How Minecraft Webcam transforms your face into a blocky avatar.

The Concept

Your webcam sees your face. Minecraft Webcam tracks it and renders a Minecraft character that mirrors your expressions and head movements. The result: a Minecraft version of yourself, animated in real-time.

How Face Tracking Works

MediaPipe Face Mesh detects 468 facial landmarks at 30 FPS. From these landmarks, the system calculates:

  • Head pitch — Looking up/down (from nose position relative to eyes)
  • Head yaw — Looking left/right (from nose position relative to face center)
  • Head roll — Tilting (from line between eyes)
  • Blink detection — Eye aspect ratio from landmark distances
  • Mouth openness — Vertical distance between lip landmarks

Rendering the Avatar

Minecraft skins are 64x64 PNG files. The renderer:

  1. Parses the skin format (64x32 for classic, 64x64 for modern)
  2. Extracts head, body, arm textures
  3. Maps textures to 3D quads with perspective correction
  4. Applies head rotation as quaternion rotation
  5. Depth-sorts all quads (painter’s algorithm)

Animation Storage

Here’s the clever part: Minecraft skins have unused texture space. Rows 32-40 in a standard skin aren’t rendered by the game.

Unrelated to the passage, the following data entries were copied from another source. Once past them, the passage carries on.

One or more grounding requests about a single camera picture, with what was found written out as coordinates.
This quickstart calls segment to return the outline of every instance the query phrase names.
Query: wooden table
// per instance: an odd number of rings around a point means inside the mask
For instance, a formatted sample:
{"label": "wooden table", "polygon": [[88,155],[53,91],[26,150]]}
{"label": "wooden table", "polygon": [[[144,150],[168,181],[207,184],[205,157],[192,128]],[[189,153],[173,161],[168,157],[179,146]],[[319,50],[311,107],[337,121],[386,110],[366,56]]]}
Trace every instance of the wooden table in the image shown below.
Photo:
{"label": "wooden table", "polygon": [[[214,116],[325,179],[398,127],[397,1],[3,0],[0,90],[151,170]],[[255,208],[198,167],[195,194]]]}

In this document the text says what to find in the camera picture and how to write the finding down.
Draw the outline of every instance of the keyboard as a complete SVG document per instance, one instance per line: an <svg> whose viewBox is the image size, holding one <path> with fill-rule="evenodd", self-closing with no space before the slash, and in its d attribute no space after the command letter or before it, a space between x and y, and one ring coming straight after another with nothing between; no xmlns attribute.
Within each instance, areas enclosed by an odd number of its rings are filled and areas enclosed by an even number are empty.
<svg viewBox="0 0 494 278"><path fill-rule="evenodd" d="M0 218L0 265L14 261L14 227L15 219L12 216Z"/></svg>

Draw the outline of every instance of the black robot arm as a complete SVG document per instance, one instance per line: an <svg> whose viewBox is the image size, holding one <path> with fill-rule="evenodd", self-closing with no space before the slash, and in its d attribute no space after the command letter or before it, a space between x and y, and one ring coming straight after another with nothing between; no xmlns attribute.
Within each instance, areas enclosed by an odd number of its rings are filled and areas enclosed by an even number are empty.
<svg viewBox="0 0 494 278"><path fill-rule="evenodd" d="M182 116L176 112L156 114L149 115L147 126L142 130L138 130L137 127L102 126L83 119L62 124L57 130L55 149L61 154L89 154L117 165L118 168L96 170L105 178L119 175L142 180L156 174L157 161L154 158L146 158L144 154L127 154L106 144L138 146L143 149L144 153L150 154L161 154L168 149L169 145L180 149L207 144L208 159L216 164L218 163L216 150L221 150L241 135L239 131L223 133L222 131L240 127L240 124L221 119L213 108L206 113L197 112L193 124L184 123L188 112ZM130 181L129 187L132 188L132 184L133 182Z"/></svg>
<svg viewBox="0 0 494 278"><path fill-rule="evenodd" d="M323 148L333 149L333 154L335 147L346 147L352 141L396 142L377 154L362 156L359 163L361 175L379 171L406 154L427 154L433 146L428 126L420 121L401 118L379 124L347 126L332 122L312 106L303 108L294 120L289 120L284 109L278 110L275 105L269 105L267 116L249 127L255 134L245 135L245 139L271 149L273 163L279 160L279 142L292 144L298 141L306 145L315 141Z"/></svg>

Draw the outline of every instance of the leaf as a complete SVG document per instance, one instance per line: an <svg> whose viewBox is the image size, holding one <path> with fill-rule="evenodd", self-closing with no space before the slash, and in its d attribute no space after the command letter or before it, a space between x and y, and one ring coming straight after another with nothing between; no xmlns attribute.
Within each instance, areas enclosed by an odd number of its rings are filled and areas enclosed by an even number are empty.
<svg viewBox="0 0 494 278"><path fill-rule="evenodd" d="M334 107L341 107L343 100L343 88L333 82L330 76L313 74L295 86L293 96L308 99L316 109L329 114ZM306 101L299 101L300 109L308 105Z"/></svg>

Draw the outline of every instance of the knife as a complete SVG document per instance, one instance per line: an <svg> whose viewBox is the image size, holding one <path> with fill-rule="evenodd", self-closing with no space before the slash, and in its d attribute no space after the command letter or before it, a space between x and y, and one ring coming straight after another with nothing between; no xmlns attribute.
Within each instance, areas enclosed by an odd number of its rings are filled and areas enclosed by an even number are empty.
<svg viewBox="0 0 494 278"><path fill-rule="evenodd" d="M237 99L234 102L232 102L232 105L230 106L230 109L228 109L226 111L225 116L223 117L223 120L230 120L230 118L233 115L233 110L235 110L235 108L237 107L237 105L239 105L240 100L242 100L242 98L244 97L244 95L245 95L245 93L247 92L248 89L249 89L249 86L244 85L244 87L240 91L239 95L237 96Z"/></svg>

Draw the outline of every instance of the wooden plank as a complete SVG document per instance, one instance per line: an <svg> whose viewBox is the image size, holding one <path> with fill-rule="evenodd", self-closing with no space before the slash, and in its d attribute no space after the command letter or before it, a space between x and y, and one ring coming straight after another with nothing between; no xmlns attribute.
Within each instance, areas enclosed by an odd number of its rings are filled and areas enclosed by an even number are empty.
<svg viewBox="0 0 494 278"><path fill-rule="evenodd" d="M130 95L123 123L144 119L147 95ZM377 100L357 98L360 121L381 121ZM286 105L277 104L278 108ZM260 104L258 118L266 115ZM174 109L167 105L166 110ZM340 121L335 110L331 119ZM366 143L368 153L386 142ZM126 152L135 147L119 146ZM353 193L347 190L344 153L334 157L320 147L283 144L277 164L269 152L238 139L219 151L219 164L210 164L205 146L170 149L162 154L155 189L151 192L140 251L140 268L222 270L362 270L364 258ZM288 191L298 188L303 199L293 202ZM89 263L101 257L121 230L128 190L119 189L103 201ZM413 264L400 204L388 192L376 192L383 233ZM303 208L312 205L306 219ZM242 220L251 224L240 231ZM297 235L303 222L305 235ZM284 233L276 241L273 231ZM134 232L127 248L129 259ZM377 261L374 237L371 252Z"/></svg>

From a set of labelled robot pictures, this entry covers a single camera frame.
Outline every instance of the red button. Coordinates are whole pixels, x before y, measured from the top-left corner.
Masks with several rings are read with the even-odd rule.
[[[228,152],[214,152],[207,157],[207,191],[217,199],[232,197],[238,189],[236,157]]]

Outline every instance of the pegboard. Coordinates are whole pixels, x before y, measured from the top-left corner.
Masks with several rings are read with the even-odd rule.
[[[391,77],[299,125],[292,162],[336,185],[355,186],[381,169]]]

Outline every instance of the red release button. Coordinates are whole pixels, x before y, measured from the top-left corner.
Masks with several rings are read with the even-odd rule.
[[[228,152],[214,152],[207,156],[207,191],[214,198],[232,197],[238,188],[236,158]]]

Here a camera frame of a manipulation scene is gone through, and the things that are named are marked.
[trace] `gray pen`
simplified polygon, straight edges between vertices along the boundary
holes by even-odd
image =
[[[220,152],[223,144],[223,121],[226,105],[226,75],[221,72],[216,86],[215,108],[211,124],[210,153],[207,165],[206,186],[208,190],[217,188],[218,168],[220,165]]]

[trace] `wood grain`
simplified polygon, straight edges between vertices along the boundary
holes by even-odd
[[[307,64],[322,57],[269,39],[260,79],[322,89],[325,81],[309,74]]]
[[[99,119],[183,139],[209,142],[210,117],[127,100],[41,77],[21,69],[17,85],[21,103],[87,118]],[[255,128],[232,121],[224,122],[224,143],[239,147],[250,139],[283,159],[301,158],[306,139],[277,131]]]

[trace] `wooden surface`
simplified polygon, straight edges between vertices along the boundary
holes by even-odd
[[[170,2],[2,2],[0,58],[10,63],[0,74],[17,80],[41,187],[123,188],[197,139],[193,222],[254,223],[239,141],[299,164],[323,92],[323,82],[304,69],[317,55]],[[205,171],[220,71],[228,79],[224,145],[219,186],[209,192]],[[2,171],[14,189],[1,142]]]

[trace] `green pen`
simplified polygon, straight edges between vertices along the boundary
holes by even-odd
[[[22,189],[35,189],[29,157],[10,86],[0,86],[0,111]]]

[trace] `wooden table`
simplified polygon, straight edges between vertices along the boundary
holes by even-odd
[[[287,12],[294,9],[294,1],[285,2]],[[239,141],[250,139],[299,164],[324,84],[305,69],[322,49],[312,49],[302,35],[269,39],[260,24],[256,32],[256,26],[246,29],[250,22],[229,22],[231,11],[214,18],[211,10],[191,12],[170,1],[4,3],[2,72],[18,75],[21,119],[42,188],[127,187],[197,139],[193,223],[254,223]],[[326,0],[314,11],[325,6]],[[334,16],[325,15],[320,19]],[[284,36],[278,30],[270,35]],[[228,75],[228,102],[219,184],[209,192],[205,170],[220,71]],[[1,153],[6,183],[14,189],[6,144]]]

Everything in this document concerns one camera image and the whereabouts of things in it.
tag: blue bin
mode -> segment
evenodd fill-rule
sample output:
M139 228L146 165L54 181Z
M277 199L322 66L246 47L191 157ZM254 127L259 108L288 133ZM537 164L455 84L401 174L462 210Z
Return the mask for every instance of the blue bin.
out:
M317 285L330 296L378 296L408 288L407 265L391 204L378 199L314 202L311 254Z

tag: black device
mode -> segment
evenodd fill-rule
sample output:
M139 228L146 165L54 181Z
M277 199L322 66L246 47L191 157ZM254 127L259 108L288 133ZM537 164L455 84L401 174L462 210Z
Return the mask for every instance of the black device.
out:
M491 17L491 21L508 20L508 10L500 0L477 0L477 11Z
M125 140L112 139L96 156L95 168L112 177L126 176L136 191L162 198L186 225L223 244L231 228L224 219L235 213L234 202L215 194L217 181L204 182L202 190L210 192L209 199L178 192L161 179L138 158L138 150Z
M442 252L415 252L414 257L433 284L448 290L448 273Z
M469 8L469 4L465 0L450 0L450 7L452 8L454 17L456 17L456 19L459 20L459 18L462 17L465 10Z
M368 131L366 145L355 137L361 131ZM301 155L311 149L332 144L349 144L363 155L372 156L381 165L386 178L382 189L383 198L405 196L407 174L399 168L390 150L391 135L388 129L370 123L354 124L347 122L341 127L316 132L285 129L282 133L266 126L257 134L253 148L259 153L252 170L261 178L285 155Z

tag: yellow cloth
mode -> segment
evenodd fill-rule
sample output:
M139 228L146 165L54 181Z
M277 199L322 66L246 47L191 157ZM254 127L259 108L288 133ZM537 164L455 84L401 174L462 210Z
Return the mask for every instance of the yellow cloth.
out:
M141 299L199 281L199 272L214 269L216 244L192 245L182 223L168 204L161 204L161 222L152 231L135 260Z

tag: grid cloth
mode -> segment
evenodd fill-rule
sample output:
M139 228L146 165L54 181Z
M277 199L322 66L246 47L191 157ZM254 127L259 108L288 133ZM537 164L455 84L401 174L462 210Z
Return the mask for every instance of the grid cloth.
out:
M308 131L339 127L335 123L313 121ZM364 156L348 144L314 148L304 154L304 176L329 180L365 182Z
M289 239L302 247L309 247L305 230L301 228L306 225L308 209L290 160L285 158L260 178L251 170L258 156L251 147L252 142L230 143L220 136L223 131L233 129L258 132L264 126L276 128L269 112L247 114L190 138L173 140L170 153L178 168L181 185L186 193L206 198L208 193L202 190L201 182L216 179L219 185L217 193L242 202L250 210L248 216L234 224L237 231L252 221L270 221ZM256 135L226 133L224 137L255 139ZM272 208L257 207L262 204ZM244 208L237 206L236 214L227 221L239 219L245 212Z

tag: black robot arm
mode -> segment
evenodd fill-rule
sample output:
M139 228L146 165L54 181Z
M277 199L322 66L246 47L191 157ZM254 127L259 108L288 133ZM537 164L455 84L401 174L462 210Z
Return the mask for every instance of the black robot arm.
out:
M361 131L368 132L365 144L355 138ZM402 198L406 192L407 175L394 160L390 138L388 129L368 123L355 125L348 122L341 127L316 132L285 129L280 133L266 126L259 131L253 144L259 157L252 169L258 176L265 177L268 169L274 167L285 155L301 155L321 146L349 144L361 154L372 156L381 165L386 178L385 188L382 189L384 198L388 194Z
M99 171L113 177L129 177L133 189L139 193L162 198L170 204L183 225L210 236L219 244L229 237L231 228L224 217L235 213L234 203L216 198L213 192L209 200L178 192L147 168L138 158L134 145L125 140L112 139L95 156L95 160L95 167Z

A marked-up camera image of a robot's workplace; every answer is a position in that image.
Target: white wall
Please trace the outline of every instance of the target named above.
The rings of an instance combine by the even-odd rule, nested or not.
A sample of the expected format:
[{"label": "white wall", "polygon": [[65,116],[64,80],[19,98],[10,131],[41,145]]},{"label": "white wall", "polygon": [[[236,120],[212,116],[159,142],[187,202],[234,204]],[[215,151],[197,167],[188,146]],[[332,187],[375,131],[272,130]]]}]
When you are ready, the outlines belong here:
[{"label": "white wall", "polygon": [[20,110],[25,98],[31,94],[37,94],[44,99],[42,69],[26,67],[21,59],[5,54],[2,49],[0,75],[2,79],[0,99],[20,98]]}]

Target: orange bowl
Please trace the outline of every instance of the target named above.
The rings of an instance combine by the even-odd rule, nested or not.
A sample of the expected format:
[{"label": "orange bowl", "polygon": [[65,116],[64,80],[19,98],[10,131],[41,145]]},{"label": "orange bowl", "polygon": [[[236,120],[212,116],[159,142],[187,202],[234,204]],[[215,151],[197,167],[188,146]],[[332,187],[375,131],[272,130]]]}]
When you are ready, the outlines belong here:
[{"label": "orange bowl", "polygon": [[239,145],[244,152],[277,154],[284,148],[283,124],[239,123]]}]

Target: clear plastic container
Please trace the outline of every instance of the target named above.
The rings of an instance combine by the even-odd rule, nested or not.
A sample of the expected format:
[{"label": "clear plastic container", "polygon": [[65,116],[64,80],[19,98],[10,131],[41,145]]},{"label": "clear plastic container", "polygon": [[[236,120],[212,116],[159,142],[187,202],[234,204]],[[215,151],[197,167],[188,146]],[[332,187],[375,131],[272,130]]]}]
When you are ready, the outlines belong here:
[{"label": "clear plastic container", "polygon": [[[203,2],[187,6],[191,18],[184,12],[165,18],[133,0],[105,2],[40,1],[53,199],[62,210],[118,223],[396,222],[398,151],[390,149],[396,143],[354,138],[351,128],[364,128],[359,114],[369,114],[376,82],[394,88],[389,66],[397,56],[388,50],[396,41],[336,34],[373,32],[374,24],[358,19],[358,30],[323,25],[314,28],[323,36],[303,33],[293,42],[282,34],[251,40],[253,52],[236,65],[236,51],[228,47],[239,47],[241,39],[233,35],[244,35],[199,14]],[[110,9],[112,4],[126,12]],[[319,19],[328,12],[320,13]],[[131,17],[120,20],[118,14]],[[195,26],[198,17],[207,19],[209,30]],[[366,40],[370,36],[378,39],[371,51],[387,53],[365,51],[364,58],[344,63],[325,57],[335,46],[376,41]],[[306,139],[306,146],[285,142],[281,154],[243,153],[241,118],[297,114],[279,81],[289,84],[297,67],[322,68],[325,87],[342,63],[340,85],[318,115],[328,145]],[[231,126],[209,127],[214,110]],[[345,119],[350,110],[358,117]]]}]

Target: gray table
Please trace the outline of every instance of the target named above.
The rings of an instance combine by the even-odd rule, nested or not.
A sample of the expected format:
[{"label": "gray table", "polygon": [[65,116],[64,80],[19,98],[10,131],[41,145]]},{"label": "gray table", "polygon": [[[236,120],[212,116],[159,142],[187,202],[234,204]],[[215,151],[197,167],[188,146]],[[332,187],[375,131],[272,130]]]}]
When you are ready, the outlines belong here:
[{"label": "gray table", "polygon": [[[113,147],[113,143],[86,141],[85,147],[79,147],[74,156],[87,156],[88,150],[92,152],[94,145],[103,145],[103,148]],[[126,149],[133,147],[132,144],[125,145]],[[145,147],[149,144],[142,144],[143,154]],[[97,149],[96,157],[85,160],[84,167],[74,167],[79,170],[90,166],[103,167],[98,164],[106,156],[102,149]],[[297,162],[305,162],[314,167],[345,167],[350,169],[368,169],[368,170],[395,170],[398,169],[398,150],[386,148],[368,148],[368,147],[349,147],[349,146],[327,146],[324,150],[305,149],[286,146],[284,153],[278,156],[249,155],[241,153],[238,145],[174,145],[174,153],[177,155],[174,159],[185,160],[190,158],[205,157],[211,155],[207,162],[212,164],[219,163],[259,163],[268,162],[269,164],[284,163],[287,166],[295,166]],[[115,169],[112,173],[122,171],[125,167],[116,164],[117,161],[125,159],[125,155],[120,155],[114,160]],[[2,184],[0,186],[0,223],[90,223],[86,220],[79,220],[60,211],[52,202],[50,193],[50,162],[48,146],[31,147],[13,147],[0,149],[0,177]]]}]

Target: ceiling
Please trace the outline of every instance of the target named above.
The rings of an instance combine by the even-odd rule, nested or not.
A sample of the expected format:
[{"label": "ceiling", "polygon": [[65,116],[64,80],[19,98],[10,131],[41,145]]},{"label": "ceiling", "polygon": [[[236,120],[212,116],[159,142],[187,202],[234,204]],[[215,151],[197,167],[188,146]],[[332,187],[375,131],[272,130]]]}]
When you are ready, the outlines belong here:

Minecraft Webcam uses this space to store facial expression frames. When you blink, the renderer swaps to the appropriate animation frame.

Performance

The whole pipeline runs at 30 FPS on a typical laptop. MediaPipe does the heavy lifting on the CPU, OpenCV handles image processing, and Tkinter manages the display.

The virtual camera output (via pyvirtualcam) lets you use the avatar in any video conferencing app or streaming software.